WORK TO BE COMPLETED:
Output only the lines of the entries that follow, starting at the one with "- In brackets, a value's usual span" and running down to the one with "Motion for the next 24", both included and unchanged.

·····

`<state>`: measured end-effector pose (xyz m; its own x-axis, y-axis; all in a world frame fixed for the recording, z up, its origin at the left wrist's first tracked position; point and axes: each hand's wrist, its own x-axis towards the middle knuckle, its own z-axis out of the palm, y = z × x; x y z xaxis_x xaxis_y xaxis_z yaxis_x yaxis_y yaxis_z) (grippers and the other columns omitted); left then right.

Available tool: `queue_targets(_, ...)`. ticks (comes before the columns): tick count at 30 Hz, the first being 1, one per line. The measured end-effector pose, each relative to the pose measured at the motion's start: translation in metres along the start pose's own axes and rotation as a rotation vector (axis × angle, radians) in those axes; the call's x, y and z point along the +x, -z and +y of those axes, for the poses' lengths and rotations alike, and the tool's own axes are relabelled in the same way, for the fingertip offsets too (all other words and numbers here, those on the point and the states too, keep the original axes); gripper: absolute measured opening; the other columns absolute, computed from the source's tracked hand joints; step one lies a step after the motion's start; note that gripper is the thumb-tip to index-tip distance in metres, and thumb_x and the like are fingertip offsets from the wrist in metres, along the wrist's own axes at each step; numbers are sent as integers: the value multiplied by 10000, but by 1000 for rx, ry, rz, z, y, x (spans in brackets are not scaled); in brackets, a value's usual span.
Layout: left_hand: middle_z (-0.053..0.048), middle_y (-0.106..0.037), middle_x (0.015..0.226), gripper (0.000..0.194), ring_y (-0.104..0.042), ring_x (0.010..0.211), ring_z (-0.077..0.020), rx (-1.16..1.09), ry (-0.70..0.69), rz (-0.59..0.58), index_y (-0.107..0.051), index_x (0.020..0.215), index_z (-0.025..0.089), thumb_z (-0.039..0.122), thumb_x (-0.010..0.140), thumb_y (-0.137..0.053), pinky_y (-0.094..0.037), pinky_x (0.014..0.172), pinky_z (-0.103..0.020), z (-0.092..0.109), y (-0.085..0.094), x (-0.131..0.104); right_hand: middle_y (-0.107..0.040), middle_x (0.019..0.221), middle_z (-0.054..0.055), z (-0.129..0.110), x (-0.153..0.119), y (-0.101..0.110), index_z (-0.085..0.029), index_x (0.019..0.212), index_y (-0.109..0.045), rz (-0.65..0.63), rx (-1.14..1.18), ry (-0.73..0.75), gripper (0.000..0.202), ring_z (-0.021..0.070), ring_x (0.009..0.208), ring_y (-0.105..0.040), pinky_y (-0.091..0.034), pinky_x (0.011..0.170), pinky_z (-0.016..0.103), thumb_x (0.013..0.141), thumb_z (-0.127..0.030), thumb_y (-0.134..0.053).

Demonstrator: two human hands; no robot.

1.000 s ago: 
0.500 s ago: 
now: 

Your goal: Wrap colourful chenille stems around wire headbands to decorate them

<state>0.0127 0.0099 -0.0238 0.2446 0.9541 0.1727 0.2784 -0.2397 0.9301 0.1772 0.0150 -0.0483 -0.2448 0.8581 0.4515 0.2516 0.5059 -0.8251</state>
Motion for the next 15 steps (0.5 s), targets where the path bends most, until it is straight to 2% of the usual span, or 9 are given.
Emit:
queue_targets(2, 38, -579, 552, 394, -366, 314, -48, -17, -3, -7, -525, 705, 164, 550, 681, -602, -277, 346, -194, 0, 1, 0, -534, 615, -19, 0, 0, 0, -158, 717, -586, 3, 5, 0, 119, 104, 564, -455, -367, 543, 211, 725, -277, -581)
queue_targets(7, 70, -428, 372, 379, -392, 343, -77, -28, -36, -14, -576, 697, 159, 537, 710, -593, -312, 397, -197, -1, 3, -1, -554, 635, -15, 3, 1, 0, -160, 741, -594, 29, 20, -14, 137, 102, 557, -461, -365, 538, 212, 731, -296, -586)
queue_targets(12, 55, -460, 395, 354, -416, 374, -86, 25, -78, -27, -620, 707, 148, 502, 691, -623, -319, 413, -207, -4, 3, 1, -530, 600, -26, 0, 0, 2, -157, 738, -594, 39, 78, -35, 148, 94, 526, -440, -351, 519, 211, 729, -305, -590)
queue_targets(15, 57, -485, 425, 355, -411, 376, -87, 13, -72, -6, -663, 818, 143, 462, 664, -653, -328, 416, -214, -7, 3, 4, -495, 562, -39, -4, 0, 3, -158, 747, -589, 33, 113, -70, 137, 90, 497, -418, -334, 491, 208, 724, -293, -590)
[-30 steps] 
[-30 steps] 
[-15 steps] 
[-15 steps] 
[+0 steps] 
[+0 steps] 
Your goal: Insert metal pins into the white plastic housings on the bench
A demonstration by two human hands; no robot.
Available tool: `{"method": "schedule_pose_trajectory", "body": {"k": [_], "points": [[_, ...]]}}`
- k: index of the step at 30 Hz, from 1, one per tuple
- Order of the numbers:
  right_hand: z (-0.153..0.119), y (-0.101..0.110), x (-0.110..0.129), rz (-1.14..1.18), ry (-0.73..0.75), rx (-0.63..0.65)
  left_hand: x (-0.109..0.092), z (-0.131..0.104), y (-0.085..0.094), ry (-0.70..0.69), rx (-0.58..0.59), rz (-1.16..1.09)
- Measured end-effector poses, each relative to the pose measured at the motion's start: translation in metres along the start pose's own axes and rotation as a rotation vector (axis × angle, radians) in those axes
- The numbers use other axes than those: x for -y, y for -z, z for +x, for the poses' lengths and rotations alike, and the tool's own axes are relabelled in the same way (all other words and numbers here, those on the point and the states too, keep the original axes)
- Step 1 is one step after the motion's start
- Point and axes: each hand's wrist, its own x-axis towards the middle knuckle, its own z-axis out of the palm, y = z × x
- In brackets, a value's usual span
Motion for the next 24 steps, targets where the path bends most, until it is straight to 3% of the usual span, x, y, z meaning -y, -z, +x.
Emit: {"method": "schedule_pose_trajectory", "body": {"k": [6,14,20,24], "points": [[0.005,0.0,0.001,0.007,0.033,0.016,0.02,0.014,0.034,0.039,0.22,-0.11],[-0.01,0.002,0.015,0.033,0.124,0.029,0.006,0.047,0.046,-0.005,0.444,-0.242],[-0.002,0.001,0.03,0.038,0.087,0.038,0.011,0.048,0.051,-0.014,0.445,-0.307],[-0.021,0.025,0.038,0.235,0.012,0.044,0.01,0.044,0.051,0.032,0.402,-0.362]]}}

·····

SOLUTION:
- In brackets, a value's usual span
Motion for the next 24 steps, targets where the path bends most, until it is straight to 3% of the usual span, x, y, z meaning -y, -z, +x.

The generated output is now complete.